Avoiding the Red Devil

To a large extent, you trust your oncologist with your life. When you’re going through the stress of surgery, pathology and figuring out a treatment plan, there’s no way for a lay person to adequately get up to speed. And some people don’t want to, or can’t. They prefer to leave it to the docs.

At UCSF, Dr. Hope Rugo put me on a regimen of Carboplatin and Taxotere times six, plus the monoclonal antibody Herceptin every three weeks for a year.

Even at the time, I knew that lots of women with aggressive cancer pathology like mine had to endure a class of chemo drugs called “Anthracyclines.” Some of the most effective cancer drugs ever devised, anthracyclines were derived from streptomycin bacteria. They interfere with DNA and RNA transcription, thus balling up the cancer cells’ attempts to multiply. The most common of these drugs in breast cancer treatment is “Adriamycin.” Patients call it the “red devil,” because it’s red and causes debilitating side effects, especially damage to the heart. This is a big problem if you’re also taking Herceptin, which also affects the heart. What a drag to be cured of cancer but then have horrible heart problems. I was glad not to have to endure that.
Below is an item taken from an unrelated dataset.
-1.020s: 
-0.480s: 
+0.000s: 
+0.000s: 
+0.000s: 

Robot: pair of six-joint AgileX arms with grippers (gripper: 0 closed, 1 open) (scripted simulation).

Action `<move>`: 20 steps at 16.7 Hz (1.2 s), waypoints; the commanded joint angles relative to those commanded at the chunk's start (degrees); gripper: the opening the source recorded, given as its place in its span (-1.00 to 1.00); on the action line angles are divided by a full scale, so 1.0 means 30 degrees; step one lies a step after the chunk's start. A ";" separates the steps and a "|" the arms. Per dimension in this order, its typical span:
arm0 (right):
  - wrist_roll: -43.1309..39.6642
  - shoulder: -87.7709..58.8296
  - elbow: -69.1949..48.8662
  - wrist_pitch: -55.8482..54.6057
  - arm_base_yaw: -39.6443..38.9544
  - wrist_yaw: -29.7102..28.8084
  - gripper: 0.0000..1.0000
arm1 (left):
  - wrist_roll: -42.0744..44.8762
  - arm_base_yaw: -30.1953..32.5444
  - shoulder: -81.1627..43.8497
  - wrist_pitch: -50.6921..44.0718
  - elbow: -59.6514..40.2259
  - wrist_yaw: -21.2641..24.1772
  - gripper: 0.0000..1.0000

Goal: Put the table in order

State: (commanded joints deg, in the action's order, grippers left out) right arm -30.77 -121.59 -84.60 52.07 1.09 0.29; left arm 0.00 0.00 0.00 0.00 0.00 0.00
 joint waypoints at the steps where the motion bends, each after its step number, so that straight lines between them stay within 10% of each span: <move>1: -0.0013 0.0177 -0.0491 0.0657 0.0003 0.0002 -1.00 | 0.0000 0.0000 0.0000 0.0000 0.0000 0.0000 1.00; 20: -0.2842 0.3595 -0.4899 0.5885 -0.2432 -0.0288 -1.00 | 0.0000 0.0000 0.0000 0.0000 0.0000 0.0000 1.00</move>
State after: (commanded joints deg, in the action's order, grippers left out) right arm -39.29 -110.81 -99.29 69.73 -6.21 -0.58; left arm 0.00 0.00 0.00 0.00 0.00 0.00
This week, UCLA docs publish a study in the New England Journal of Medicine that says treatment of early stage breast cancer with Carboplatin, Taxotere and Herceptin is just as effective as treatment with Adriamycin and Herceptin, which has been a standard treatment up to now. So, not only do I get to avoid major heart damage, I have a good shot in the recurrence sweepstakes.

Thanks, Dr. Rugo.

Advertisements

About leftbreast

I have had breast cancer. I was diagnosed at 47, and am now 49. I have finished "active treatment," two surgeries, chemo, radiation, monoclonal antibodies. These days, I only take a drug to suppress my uptake of estrogen, since my tumor was highly reactive to that hormone. I have been married to my husband Pete for 21 years. I have a stepdaughter, Maureen, 30, and a daughter, Erin, 10. I've been a freelance magazine journalist for 20-plus years, covering everything from Chinese foreign policy to Catholic nuns to endangered species. I have had a great life. I have lived in Asia and all over the United States. I have spent nights with tree-sitters in Oregon and with astronomers at the Mauna Kea observatory in Hawaii. I've been to a cocktail party on the poopdeck of a British destroyer docked in Shanghai. I've taken the bus to Tibet, and tramped through the cloud forests of Panama with biologists. A magazine sent me on a raft trip down the Colorado through the Grand Canyon; another sent me to cooking school for a week. I have spent time with celebrities, presidents and heroin dealers. I love my work. I have a loving, supportive family and more friends than I probably deserve. I have had the space and time to camp, ski, cycle, garden, cook and spoil my pets (an Australian shepherd, a German shepherd and a tabby cat). If it all ended tomorrow, I would have to say that it has been a really, really good ride. When I was in thick of treatment, I was simply fighting for more time. Now, I'm trying to connect the experience of cancer with the rest of my life, with the time that's been won. I hope the cancer never comes back, but if it does, I'll be ready. That's what this blog is about.
This entry was posted in Research and tagged , , , , , . Bookmark the permalink.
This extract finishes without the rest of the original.